When law enforcers confiscate a device, it’s common practice to both prevent the device from powering off and to isolate it from any network access. This prevents the device from entering before the first unlock state and from being remotely wiped. Mobile phones have their own batteries, which increases the time law enforcers have between confiscation and connecting it to a secondary power source. Placing the phone into a Faraday bag isolates it from network access. Once a device has been prevented from powering off or being remotely wiped, law enforcers can work to decrypt the contents of the phone at their leisure.

Before continuing I will note that law enforcers aren’t the only individuals interested in gaining unauthorized access to the encrypted contents on a device. I’m highlighting them because they receive the most press coverage. Keep in mind that many unauthorized parties such as abusers and stalkers have the same interest albeit for different reasons.

The safest state for encrypted content is at rest. This is why I always recommend people power down their devices before entering airport checkpoints or border crossings. Those are situations where encounters with law enforcers are guaranteed and the chances of devices being confiscated is higher than average. I also recommend people power down their desktops and especially laptops when not in use. That way if the device is stolen, the contents remain inaccessible to the thief. However, powering down devices isn’t always practical, especially when the device in question is a smartphone. If you’re meeting somebody at an airport, you might need to keep your phone powered on in case the party with whom you’re meeting needs to contact you (although I will argue that proper planning can avoid this scenario and, if not, rebooting the device and leaving it in before the first unlock state will allow you to be accessible while keeping your data at rest). If a mugger demands your smartphone, they probably won’t allow you to power it down before handing it over.

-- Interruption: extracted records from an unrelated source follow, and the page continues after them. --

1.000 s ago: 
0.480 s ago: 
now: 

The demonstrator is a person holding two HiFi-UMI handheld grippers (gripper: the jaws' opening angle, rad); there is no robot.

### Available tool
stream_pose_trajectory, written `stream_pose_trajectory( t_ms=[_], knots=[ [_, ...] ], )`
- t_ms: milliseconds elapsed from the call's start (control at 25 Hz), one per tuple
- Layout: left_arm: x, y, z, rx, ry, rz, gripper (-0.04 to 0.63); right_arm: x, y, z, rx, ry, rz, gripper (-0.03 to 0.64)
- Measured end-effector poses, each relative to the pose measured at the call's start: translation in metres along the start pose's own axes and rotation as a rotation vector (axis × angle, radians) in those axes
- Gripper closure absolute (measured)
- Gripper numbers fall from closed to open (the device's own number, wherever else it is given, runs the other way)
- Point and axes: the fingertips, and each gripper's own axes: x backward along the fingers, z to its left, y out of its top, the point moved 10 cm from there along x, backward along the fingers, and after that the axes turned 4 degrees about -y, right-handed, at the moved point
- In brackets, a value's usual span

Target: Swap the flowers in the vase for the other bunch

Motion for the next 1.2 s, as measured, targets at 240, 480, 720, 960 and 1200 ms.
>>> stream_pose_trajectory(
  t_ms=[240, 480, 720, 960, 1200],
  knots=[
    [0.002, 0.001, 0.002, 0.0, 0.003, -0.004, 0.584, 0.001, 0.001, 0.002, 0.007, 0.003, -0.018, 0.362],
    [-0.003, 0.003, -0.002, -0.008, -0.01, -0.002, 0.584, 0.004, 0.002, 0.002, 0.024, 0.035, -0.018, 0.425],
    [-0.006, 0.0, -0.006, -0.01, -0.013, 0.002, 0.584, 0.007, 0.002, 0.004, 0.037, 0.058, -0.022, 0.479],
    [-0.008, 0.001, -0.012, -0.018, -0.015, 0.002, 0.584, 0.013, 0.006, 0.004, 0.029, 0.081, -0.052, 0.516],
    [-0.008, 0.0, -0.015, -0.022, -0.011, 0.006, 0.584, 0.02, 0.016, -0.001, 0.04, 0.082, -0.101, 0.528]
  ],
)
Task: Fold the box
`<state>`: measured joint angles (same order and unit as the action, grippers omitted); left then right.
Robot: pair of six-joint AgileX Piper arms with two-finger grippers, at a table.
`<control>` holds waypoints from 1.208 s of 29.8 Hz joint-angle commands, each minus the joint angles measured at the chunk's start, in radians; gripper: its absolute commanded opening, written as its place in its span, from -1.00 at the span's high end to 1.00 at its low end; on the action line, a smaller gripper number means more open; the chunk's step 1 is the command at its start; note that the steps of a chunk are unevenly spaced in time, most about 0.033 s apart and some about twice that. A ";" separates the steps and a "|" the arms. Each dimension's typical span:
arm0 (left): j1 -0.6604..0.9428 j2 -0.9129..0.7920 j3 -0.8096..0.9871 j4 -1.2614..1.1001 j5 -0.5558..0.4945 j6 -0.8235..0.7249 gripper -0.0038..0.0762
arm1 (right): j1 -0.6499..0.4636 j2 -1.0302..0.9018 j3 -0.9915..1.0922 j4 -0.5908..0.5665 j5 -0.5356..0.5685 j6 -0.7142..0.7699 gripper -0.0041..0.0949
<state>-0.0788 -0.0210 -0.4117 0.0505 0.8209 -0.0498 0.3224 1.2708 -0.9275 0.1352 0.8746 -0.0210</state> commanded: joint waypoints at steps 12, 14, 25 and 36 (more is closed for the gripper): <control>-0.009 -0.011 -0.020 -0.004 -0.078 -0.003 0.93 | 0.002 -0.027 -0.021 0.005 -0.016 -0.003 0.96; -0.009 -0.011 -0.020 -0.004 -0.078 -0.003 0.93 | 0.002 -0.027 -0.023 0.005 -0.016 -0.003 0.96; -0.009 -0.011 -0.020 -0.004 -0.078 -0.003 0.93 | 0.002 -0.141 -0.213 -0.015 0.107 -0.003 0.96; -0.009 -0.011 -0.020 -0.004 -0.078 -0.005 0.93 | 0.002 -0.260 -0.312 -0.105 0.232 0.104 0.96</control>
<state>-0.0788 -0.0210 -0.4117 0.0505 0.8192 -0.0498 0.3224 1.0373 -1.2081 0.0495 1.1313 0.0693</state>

This is why I was happy to discover a feature in GrapheneOS. In the settings application under the Security category there is an option called Auto reboot. By default this is disabled, but if you tap on it, you’ll be greeted with a dialog box offering different lengths of time. If you select one of those options, the phone will automatically reboot if it hasn’t been unlocked in the selected period of time. This ensures that the device will return to before the first unlock state after you haven’t unlocked it for the selected period of time. If you unlock your device frequently and don’t mind entering your password when you wake up in the morning, you can select a short time period. If you don’t want to enter the password every morning, you can select eight hours (or slightly more than however many hours you typically sleep). This feature creates a specific window of time between when a device is confiscated or stolen and when it returns to before the first unlock state.

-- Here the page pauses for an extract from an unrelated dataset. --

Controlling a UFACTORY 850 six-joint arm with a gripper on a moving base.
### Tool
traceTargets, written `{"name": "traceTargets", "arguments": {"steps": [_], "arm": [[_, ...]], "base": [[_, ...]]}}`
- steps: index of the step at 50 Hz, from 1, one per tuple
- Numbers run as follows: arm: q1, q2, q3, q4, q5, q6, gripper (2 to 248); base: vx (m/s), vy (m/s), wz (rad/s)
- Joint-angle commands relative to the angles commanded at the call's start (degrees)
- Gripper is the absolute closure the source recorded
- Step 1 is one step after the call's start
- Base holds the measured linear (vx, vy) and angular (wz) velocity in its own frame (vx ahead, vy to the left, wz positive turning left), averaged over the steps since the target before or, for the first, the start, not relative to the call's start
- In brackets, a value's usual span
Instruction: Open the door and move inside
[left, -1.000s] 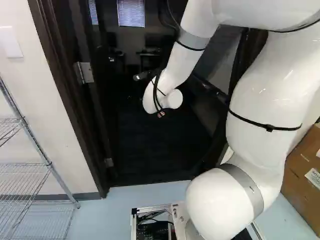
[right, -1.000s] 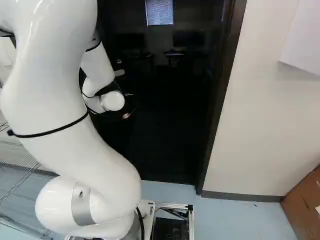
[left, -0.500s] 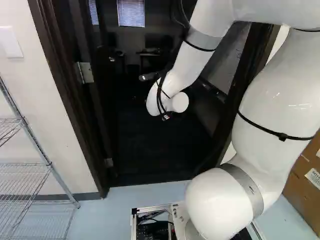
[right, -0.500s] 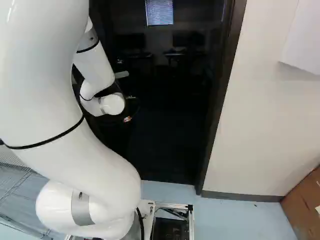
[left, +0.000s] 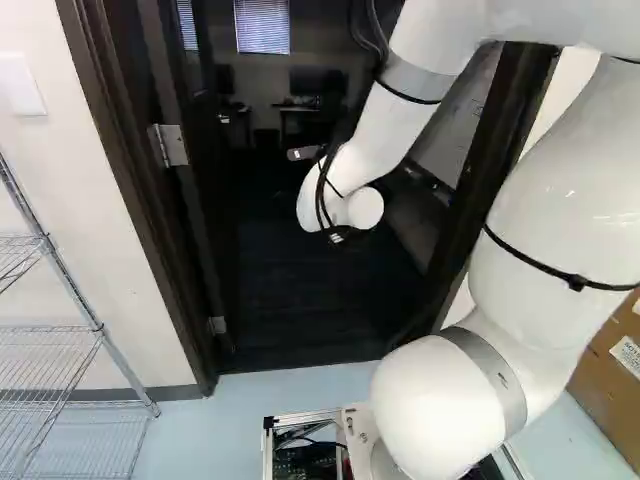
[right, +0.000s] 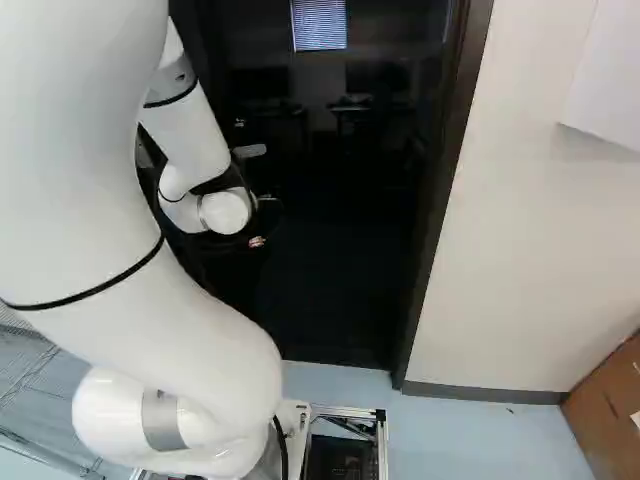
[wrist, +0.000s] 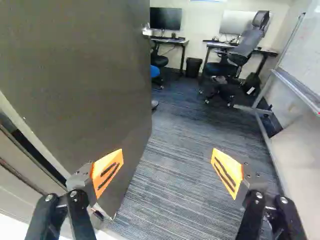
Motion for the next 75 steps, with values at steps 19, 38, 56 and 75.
{"name": "traceTargets", "arguments": {"steps": [19, 38, 56, 75], "arm": [[-0.91, 1.88, 1.88, 0.23, 0.00, 0.00, 3], [-0.92, 1.90, 1.89, 0.23, 0.00, 0.00, 3], [-0.92, 1.90, 1.89, 0.23, 0.00, 0.00, 3], [-0.92, 1.90, 1.89, 0.23, 0.00, 0.00, 3]], "base": [[0.000, 0.000, 0.000], [0.000, 0.000, 0.000], [0.000, 0.000, 0.000], [0.000, 0.000, 0.000]]}}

This is a security feature I would like to see adopted by other operating systems. Knowing my laptop had a finite period of time between when I last unlocked it and when it returns to before the first unlock state would give me the convenience of putting it in sleep mode rather than powering it down completely when transporting it (I fully admit powering down isn’t a huge inconvenience for me since I don’t transport my laptop frequently, but a lot of people transport their laptop between home and work twice a day).